Interrogé par la sénatrice Christine Bonfanti-Dossat (LR) sur le sort du rapport de la Cour des comptes, le directeur de la Sécurité sociale n’a laissé filtrer aucun indice. « Je ne suis pas vraiment en mesure de vous partager d’éventuelles décisions faisant suite à ces recommandations », a-t-il répondu aux parlementaires.
Offensive de la Caisse nationale d’Assurance maladie
L’un des rapporteurs du projet de loi de financement de la Sécurité sociale (PLFSS), le centriste Olivier Henno, se dit « d’accord sur le principe » de faire des économies, « mais réservé sur la modalité » de l’abaissement du plafond remboursé par la Sécurité sociale. « Responsabiliser, ce n’est pas donner un coup de rabot, c’est prendre des décisions structurelles. Si ce n’est que ça, ce n’est pas suffisant. Si le seul moyen est technocratique, on n’y arrivera pas et on tapera à l’aveugle », estime le sénateur du Nord. Le secrétaire général de l’UDI plaide pour des sanctions à l’attention des personnes « qui détournent notre système de solidarité », mais aussi à l’égard des médecins qui prescrivent des arrêts bien supérieurs à la moyenne.
Engagée dans un objectif de ralentissement du nombre de jours d’arrêts indemnisés, la CNAM a mis en place des dispositifs de contrôle et d’objectifs avec les médecins. Elle veut également déployer l’an prochain un programme pour les aider à « mieux gérer les renouvellements » d’arrêts, et contrôler tous les assurés en arrêt de plus de 18 mois.

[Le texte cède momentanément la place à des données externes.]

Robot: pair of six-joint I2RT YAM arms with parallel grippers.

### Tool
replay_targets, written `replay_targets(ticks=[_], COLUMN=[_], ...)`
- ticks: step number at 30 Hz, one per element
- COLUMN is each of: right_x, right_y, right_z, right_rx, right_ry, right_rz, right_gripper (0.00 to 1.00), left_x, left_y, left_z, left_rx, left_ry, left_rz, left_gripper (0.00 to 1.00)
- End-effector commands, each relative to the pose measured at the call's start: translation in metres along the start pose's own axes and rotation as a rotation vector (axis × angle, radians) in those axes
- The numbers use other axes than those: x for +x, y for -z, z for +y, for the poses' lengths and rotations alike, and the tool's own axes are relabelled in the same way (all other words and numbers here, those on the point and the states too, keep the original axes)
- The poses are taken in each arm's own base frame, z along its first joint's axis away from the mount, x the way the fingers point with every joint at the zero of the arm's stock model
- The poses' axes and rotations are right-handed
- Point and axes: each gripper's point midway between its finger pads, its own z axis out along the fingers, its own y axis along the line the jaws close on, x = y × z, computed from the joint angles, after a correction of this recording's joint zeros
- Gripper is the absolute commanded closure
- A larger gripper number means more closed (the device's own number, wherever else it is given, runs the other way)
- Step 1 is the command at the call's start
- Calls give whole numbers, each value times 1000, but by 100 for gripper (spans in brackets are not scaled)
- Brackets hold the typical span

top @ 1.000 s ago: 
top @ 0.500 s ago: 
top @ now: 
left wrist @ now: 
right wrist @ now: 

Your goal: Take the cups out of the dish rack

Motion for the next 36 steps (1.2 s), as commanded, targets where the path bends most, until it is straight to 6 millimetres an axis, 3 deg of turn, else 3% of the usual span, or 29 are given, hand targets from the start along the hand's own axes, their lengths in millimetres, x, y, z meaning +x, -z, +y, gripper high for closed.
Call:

Lors de l’audition au Sénat mercredi, Bernard Jomier (groupe socialiste, écologiste et républicain) avait demandé au directeur de la Sécurité sociale si des données fines existaient concernant les arrêts de plus de 3 mois, particulièrement marqués par l’augmentation en volume. « Ça nous changera du discours les médecins sont responsables et on va en contrôler 7 000 et ça ira mieux », avait conclu le médecin.